● TASK OBJECTIVE: Without including any pictures, give back all of the data exactly.
= Beginning of Section =
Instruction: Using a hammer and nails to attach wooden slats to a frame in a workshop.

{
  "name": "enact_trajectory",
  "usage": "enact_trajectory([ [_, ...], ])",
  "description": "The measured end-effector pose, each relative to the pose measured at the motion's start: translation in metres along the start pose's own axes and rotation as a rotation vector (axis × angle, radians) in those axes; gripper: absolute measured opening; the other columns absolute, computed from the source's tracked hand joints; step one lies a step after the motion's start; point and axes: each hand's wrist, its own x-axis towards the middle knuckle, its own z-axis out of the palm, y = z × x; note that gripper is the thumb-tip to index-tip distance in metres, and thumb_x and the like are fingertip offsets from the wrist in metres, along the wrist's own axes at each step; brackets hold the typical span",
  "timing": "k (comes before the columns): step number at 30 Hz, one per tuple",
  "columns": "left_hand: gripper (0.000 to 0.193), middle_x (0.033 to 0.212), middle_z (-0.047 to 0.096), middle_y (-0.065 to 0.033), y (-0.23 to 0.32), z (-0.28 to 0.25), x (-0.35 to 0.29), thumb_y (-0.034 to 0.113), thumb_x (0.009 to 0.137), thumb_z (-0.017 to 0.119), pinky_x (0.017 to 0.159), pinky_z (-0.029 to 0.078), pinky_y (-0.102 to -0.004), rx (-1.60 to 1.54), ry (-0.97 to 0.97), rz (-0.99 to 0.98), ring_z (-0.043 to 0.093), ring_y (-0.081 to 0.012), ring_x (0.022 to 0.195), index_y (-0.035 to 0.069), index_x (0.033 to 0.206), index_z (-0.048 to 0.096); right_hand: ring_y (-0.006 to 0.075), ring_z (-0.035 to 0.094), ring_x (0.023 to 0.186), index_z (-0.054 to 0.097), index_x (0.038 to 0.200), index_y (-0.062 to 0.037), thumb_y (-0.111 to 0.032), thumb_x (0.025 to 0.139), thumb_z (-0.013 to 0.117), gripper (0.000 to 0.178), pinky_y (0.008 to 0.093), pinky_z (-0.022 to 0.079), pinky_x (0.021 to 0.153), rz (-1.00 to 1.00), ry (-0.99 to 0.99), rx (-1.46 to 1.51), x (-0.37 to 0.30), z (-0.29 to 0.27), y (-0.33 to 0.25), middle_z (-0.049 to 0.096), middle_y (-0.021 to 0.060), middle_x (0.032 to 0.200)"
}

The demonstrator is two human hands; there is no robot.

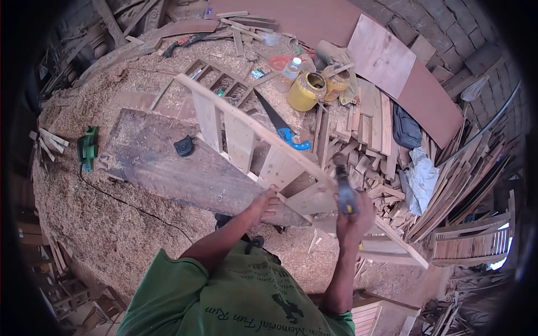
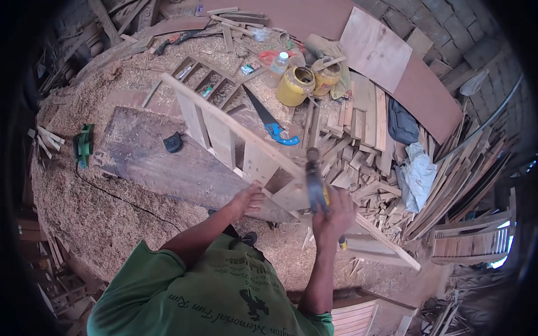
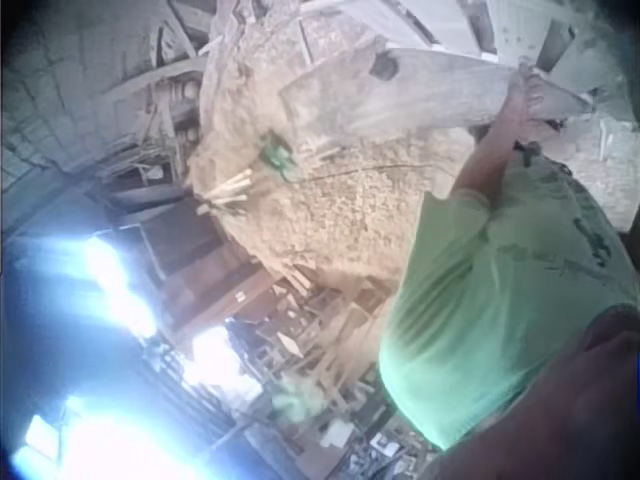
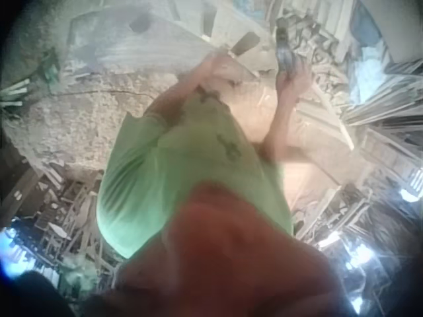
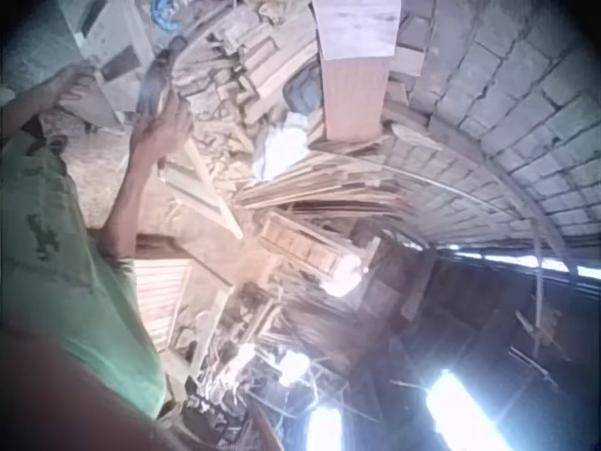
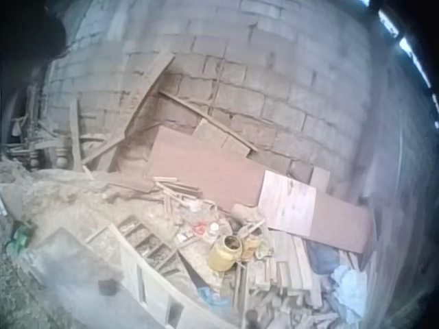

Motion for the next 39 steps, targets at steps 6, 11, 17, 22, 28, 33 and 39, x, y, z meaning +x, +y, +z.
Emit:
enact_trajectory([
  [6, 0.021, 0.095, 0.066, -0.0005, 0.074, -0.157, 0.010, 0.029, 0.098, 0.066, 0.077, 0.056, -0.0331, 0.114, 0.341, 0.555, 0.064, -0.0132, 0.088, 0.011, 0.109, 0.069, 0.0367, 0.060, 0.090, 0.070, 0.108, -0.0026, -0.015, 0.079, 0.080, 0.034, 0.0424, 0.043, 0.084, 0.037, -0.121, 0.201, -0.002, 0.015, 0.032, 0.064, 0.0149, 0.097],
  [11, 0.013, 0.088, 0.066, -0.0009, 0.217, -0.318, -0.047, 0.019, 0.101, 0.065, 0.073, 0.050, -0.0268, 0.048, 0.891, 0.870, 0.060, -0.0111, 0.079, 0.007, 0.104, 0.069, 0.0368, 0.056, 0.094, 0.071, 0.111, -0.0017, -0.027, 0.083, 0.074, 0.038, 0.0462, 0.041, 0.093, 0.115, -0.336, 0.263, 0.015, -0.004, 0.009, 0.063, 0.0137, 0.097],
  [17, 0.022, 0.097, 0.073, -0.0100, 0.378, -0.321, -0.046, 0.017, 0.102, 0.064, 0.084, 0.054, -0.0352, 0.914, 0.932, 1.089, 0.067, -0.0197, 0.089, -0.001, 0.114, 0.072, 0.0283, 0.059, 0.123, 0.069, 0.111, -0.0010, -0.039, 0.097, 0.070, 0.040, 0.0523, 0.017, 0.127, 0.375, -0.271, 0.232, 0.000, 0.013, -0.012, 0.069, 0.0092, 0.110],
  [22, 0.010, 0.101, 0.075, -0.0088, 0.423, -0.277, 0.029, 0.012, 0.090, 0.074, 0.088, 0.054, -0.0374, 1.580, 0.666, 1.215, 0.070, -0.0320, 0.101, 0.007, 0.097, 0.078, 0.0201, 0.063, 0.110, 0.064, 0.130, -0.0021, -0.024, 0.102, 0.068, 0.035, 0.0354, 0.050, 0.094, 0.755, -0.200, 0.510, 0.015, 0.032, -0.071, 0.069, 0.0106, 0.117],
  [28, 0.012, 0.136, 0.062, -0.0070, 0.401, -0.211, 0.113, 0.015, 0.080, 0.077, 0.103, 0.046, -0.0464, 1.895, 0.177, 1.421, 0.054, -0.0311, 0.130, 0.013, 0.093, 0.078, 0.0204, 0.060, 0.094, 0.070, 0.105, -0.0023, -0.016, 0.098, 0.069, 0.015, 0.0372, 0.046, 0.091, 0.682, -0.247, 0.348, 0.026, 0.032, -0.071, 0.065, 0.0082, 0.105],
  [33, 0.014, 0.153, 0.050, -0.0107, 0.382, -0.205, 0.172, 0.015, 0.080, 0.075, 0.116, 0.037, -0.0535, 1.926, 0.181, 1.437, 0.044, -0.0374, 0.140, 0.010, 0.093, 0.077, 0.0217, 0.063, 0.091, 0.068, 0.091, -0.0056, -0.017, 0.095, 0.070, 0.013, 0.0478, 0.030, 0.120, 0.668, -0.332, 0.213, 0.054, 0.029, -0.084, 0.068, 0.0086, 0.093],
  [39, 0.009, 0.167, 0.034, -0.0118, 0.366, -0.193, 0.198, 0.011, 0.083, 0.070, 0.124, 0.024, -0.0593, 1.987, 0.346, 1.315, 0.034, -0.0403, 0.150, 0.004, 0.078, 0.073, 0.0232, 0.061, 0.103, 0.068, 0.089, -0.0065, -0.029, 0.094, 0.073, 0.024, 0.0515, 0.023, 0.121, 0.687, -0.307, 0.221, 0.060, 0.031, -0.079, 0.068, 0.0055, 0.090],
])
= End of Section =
● TASK RESULT:
Instruction: Using a hammer and nails to attach wooden slats to a frame in a workshop.

{
  "name": "enact_trajectory",
  "usage": "enact_trajectory([ [_, ...], ])",
  "description": "The measured end-effector pose, each relative to the pose measured at the motion's start: translation in metres along the start pose's own axes and rotation as a rotation vector (axis × angle, radians) in those axes; gripper: absolute measured opening; the other columns absolute, computed from the source's tracked hand joints; step one lies a step after the motion's start; point and axes: each hand's wrist, its own x-axis towards the middle knuckle, its own z-axis out of the palm, y = z × x; note that gripper is the thumb-tip to index-tip distance in metres, and thumb_x and the like are fingertip offsets from the wrist in metres, along the wrist's own axes at each step; brackets hold the typical span",
  "timing": "k (comes before the columns): step number at 30 Hz, one per tuple",
  "columns": "left_hand: gripper (0.000 to 0.193), middle_x (0.033 to 0.212), middle_z (-0.047 to 0.096), middle_y (-0.065 to 0.033), y (-0.23 to 0.32), z (-0.28 to 0.25), x (-0.35 to 0.29), thumb_y (-0.034 to 0.113), thumb_x (0.009 to 0.137), thumb_z (-0.017 to 0.119), pinky_x (0.017 to 0.159), pinky_z (-0.029 to 0.078), pinky_y (-0.102 to -0.004), rx (-1.60 to 1.54), ry (-0.97 to 0.97), rz (-0.99 to 0.98), ring_z (-0.043 to 0.093), ring_y (-0.081 to 0.012), ring_x (0.022 to 0.195), index_y (-0.035 to 0.069), index_x (0.033 to 0.206), index_z (-0.048 to 0.096); right_hand: ring_y (-0.006 to 0.075), ring_z (-0.035 to 0.094), ring_x (0.023 to 0.186), index_z (-0.054 to 0.097), index_x (0.038 to 0.200), index_y (-0.062 to 0.037), thumb_y (-0.111 to 0.032), thumb_x (0.025 to 0.139), thumb_z (-0.013 to 0.117), gripper (0.000 to 0.178), pinky_y (0.008 to 0.093), pinky_z (-0.022 to 0.079), pinky_x (0.021 to 0.153), rz (-1.00 to 1.00), ry (-0.99 to 0.99), rx (-1.46 to 1.51), x (-0.37 to 0.30), z (-0.29 to 0.27), y (-0.33 to 0.25), middle_z (-0.049 to 0.096), middle_y (-0.021 to 0.060), middle_x (0.032 to 0.200)"
}

The demonstrator is two human hands; there is no robot.


Motion for the next 39 steps, targets at steps 6, 11, 17, 22, 28, 33 and 39, x, y, z meaning +x, +y, +z.
Emit:
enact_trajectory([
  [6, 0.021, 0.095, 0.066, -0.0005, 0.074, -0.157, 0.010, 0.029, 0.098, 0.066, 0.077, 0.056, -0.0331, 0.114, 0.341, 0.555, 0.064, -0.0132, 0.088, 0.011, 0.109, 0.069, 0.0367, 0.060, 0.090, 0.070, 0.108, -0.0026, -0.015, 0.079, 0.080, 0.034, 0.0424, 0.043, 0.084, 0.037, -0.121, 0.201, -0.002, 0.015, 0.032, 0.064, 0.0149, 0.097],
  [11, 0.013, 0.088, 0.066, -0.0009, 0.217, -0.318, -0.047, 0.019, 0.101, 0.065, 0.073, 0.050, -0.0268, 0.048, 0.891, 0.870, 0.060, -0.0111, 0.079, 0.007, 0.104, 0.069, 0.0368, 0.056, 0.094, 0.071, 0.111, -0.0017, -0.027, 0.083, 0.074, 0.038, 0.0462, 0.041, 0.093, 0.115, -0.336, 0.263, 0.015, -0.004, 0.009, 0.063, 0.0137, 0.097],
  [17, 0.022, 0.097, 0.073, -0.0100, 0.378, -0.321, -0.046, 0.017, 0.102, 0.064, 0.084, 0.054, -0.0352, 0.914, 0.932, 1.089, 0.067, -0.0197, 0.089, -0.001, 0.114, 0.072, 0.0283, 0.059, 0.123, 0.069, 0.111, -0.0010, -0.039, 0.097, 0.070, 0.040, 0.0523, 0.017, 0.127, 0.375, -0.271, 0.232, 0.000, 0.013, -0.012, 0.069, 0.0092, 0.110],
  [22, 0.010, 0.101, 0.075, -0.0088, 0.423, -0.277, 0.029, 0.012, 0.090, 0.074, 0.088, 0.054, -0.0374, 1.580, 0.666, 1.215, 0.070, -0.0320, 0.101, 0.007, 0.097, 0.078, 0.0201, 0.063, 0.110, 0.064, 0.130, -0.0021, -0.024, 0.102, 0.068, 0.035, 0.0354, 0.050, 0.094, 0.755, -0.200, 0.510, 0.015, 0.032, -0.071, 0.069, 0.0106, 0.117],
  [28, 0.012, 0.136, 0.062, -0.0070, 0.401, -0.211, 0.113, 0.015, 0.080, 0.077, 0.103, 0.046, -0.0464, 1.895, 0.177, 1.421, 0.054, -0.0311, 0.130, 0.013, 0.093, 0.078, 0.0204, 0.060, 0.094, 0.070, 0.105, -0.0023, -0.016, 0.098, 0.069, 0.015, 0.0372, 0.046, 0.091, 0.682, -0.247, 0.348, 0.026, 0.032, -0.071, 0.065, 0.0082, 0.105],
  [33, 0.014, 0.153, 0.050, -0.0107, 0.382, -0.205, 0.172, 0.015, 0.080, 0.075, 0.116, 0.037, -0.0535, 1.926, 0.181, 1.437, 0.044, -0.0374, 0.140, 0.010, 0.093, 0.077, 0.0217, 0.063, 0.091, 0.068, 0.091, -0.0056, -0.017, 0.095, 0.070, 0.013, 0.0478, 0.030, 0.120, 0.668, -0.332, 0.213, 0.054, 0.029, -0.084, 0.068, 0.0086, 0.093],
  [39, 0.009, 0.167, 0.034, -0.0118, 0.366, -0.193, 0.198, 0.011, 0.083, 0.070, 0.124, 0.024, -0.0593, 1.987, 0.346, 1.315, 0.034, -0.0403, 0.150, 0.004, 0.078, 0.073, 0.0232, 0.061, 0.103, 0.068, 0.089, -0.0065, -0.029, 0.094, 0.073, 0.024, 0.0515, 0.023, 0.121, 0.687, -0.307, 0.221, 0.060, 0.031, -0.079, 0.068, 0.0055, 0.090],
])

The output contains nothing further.